Overall, 68% maintained a consistent workout schedule, and those who did also exercised more — 4.8 days per week compared to 4.4 days per week among those whose schedules were less consistent. The duration of their exercise was also longer.

The median duration for those with consistent schedules was 350 minutes per week, compared to 285 minutes per week among those with less consistent schedules. As a result, 86.3% of temporally consistent exercisers met the U.S. guidelines for exercise (150 minutes per week or more), whereas only 74.2% of less consistent participants met the guidelines.

Among those who kept a consistent workout schedule, 47.8% exercised first thing in the morning, suggesting the timing of their exercise might be a contributing factor to successful weight management.

That said, there were no significant differences in performance levels between the different time windows, highlighting that consistency is really the key issue. As noted by the authors:

“Greater automaticity and consistency in several cues were related to greater MVPA among all participants … Most participants reported consistent timing of MVPA.

Temporal consistency was associated with greater MVPA, regardless of the specific time of day of routine MVPA performance. Consistency in exercise timing and other cues might help explain characteristic high PA [physical activity] levels among successful [weight loss] maintainers.”

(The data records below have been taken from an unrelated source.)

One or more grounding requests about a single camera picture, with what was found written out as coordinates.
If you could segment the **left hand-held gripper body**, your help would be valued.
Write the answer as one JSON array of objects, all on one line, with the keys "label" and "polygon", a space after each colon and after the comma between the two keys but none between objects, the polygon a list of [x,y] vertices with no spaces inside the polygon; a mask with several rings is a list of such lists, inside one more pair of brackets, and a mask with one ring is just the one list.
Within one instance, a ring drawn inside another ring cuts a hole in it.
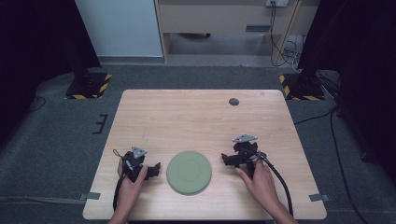
[{"label": "left hand-held gripper body", "polygon": [[132,146],[122,157],[122,172],[134,183],[139,176],[140,170],[143,167],[143,162],[147,151],[145,149]]}]

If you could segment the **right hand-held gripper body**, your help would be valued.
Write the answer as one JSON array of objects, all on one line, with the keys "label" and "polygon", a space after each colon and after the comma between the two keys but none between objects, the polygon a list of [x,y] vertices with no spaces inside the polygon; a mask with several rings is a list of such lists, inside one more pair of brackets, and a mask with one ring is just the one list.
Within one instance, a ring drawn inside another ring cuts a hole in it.
[{"label": "right hand-held gripper body", "polygon": [[267,156],[265,153],[258,150],[256,140],[256,136],[249,134],[242,134],[233,140],[233,150],[236,157],[233,161],[234,167],[239,167],[241,164],[245,164],[249,170],[254,170],[254,160],[259,159],[266,161]]}]

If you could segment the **person's left hand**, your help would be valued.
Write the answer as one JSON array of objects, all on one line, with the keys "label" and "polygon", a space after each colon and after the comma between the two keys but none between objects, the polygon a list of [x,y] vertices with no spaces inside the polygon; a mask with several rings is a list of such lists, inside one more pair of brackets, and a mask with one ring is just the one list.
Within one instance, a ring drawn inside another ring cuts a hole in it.
[{"label": "person's left hand", "polygon": [[128,177],[122,180],[116,209],[118,213],[127,217],[131,214],[140,195],[147,172],[148,167],[144,165],[135,182],[132,182]]}]

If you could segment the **person's right hand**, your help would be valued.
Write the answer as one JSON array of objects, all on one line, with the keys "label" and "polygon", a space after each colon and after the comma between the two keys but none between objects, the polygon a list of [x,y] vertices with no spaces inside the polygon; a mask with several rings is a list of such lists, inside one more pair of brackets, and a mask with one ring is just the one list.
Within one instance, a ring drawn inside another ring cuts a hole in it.
[{"label": "person's right hand", "polygon": [[262,161],[256,161],[252,178],[249,178],[246,172],[240,168],[236,168],[235,171],[245,183],[251,196],[266,211],[270,211],[281,205],[271,171]]}]

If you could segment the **grey tape strip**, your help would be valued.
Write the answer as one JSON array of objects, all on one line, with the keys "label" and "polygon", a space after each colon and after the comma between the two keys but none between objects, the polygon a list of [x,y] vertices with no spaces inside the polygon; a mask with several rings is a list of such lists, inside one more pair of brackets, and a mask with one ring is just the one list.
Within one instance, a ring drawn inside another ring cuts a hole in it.
[{"label": "grey tape strip", "polygon": [[320,194],[320,193],[309,195],[309,199],[311,202],[317,202],[317,201],[328,202],[331,200],[328,194]]},{"label": "grey tape strip", "polygon": [[101,193],[98,192],[88,192],[88,193],[81,193],[79,199],[81,201],[86,201],[88,199],[91,200],[99,200]]}]

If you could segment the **black stand base striped tape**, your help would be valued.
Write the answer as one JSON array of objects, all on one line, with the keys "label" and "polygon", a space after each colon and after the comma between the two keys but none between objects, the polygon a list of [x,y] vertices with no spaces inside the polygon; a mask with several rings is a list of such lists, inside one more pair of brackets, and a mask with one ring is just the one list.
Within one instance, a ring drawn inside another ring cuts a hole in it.
[{"label": "black stand base striped tape", "polygon": [[316,76],[288,73],[279,76],[287,100],[319,101],[324,99],[321,83]]},{"label": "black stand base striped tape", "polygon": [[111,79],[108,73],[89,73],[85,80],[74,78],[65,93],[66,99],[101,98]]}]

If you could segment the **white cabinet panel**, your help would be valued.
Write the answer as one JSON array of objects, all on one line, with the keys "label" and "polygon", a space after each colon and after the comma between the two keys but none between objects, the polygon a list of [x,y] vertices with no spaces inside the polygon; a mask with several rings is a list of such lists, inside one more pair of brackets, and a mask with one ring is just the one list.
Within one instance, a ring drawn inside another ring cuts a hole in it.
[{"label": "white cabinet panel", "polygon": [[101,57],[162,57],[154,0],[76,0]]}]

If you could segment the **light wooden desk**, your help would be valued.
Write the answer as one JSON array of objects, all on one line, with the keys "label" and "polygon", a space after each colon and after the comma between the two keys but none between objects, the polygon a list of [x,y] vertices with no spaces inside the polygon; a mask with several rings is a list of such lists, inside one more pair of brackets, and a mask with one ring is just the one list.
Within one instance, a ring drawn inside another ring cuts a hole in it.
[{"label": "light wooden desk", "polygon": [[270,25],[263,33],[278,63],[291,35],[307,35],[321,0],[289,0],[267,7],[266,0],[154,0],[163,55],[172,34],[242,34],[248,24]]}]

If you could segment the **black curtain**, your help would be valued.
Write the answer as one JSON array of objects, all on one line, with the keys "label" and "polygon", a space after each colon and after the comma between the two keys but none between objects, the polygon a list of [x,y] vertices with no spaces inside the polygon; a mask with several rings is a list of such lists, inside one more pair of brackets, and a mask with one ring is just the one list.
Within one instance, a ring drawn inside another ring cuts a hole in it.
[{"label": "black curtain", "polygon": [[320,0],[299,67],[340,75],[346,120],[396,185],[396,0]]}]

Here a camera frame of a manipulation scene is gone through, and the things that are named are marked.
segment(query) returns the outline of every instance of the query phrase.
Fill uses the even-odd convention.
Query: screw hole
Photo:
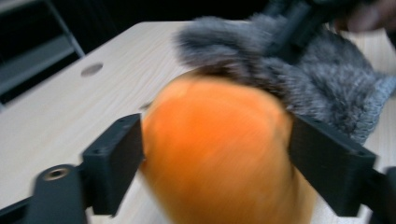
[[[55,170],[51,170],[44,175],[44,180],[51,181],[60,179],[69,174],[69,170],[66,168],[59,168]]]
[[[107,148],[106,147],[99,147],[97,149],[93,150],[94,154],[103,154],[106,153]]]
[[[84,70],[81,72],[82,77],[90,77],[98,73],[101,69],[103,68],[102,63],[95,63],[91,66],[86,67]]]

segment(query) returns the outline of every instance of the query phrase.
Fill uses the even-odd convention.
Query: round hole in table
[[[94,63],[86,68],[84,68],[81,72],[82,77],[90,77],[97,74],[103,68],[103,63]]]

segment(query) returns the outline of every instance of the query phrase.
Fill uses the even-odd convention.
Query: orange object
[[[316,193],[289,161],[291,126],[272,94],[192,71],[149,107],[141,171],[177,224],[309,223]]]

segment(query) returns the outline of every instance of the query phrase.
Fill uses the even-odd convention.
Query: gray fur
[[[376,72],[353,43],[324,28],[297,65],[263,57],[285,22],[264,15],[238,23],[195,20],[176,36],[178,58],[269,91],[290,112],[322,120],[364,144],[395,90],[396,77]]]

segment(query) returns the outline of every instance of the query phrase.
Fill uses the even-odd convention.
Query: light wooden tabletop
[[[0,113],[0,208],[31,194],[35,176],[51,166],[81,163],[80,153],[116,119],[144,112],[172,78],[189,70],[175,57],[172,37],[185,22],[144,22],[7,105]],[[396,74],[395,53],[383,33],[352,36],[374,67]],[[81,74],[102,64],[96,74]],[[386,104],[366,146],[378,169],[396,164],[396,101]],[[336,217],[319,198],[312,223],[365,223]],[[169,223],[138,173],[119,214],[89,217],[92,223]]]

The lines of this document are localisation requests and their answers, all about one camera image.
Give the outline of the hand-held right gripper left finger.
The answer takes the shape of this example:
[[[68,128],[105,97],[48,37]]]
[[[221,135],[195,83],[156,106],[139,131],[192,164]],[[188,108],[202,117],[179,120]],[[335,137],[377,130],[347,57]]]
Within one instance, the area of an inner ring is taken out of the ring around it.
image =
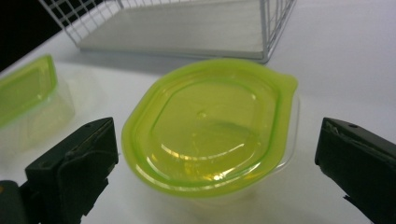
[[[112,118],[82,125],[25,168],[31,224],[80,224],[119,162]]]

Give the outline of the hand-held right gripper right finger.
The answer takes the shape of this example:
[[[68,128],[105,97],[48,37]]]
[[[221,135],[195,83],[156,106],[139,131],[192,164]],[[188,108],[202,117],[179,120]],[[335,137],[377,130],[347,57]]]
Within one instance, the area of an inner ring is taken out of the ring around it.
[[[356,124],[325,118],[315,164],[373,224],[396,224],[396,144]]]

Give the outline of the rectangular container with green lid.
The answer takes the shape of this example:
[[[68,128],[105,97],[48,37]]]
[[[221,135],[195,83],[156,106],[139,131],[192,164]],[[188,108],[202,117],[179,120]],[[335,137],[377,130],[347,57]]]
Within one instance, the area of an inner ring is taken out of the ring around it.
[[[41,56],[0,79],[0,151],[34,146],[68,123],[75,108],[52,57]]]

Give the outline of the round container with green lid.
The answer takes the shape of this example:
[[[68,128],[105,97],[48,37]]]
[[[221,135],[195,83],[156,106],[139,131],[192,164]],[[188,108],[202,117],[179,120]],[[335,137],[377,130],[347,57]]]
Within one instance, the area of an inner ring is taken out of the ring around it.
[[[216,59],[161,77],[121,132],[134,174],[162,193],[214,199],[283,168],[296,134],[298,80],[264,65]]]

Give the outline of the white wire rack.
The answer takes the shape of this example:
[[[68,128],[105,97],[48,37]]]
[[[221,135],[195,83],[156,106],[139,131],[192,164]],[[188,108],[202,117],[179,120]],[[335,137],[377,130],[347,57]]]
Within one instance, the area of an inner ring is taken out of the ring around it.
[[[80,49],[267,63],[297,0],[38,0]]]

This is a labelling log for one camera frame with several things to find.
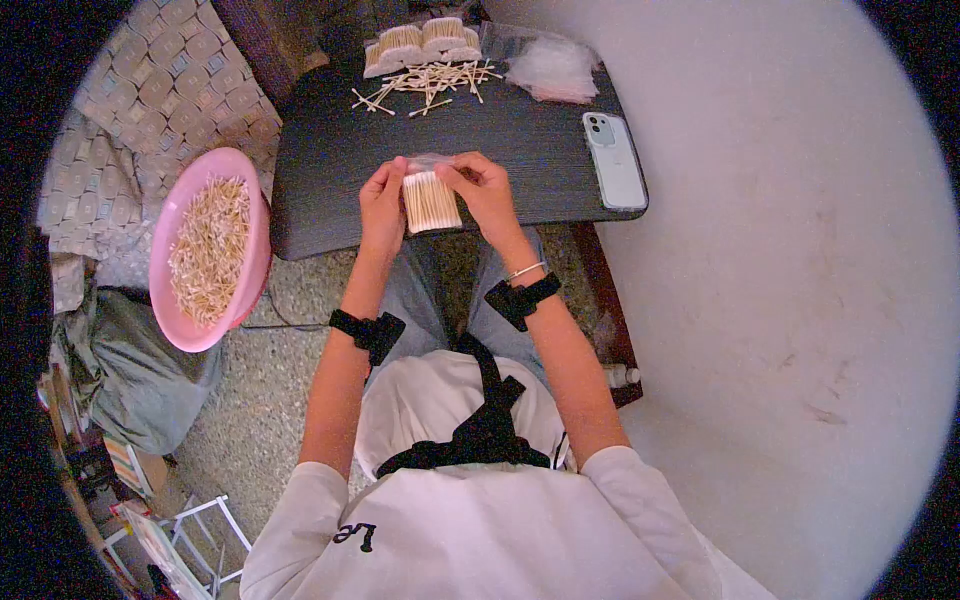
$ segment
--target patterned cushion
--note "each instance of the patterned cushion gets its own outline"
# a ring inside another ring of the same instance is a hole
[[[273,190],[280,119],[207,0],[138,0],[81,83],[38,215],[53,252],[103,260],[135,243],[207,150],[233,146]]]

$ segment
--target gray bag
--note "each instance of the gray bag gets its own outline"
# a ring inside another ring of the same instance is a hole
[[[58,315],[54,342],[78,406],[150,454],[180,445],[222,375],[220,343],[184,352],[163,335],[149,304],[112,289],[92,290],[78,310]]]

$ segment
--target hand
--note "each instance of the hand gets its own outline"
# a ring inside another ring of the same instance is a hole
[[[400,186],[407,171],[407,159],[398,156],[380,165],[360,189],[361,252],[392,263],[403,243],[407,221],[400,208]]]
[[[458,172],[466,170],[468,178]],[[514,212],[514,196],[503,167],[478,152],[453,158],[453,167],[438,164],[434,171],[441,181],[463,197],[484,239],[501,256],[529,247]]]

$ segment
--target silver bracelet
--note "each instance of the silver bracelet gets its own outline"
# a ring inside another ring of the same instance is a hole
[[[507,281],[513,281],[514,279],[516,279],[517,277],[523,275],[524,273],[528,273],[528,272],[530,272],[530,271],[533,271],[533,270],[536,269],[537,267],[545,267],[545,266],[546,266],[546,261],[545,261],[545,260],[542,260],[542,261],[540,261],[539,263],[537,263],[536,265],[530,265],[530,266],[527,267],[526,269],[520,269],[519,271],[516,271],[516,272],[514,272],[514,273],[511,273],[510,276],[507,277]]]

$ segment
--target black table
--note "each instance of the black table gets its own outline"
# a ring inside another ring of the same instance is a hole
[[[497,78],[479,85],[484,104],[461,87],[434,102],[451,104],[410,118],[423,94],[391,92],[382,105],[396,116],[365,107],[380,79],[364,80],[362,57],[340,68],[322,67],[300,79],[295,103],[285,110],[274,179],[270,240],[277,256],[299,260],[357,246],[357,193],[384,161],[424,153],[454,155],[479,150],[510,175],[516,216],[522,225],[572,221],[623,221],[643,211],[607,210],[600,201],[581,115],[598,110],[623,116],[607,71],[593,79],[600,93],[590,105],[537,102],[525,90]],[[505,73],[498,64],[497,73]],[[476,229],[460,205],[465,228]]]

Reasons to exercise in the morning

There are many reasons to exercise first thing in the morning. For starters, doing it first means it’ll definitely get done, whereas afternoon or evening plans can easily get dashed by unexpected events or social invitations, or sheer fatigue and lack of motivation after a long day.

If you’re in the habit of using time restricted eating, exercising before your first meal of the day will also allow you to take advantage of fasted exercise, which has a number of metabolic benefits.

Exercising while in a fasted state essentially forces your body to shed fat,3 as your body’s fat burning processes are controlled by your sympathetic nervous system (SNS), and your SNS is activated by exercise and lack of food.4

The combination of fasting and exercise also maximizes the impact adenosine monophosphate-activated protein kinase (AMPK),5 which not only forces the breakdown of fat and glycogen for energy but also plays an integral role in autophagy — the process by which your body cleans out damaged organelles and cellular parts.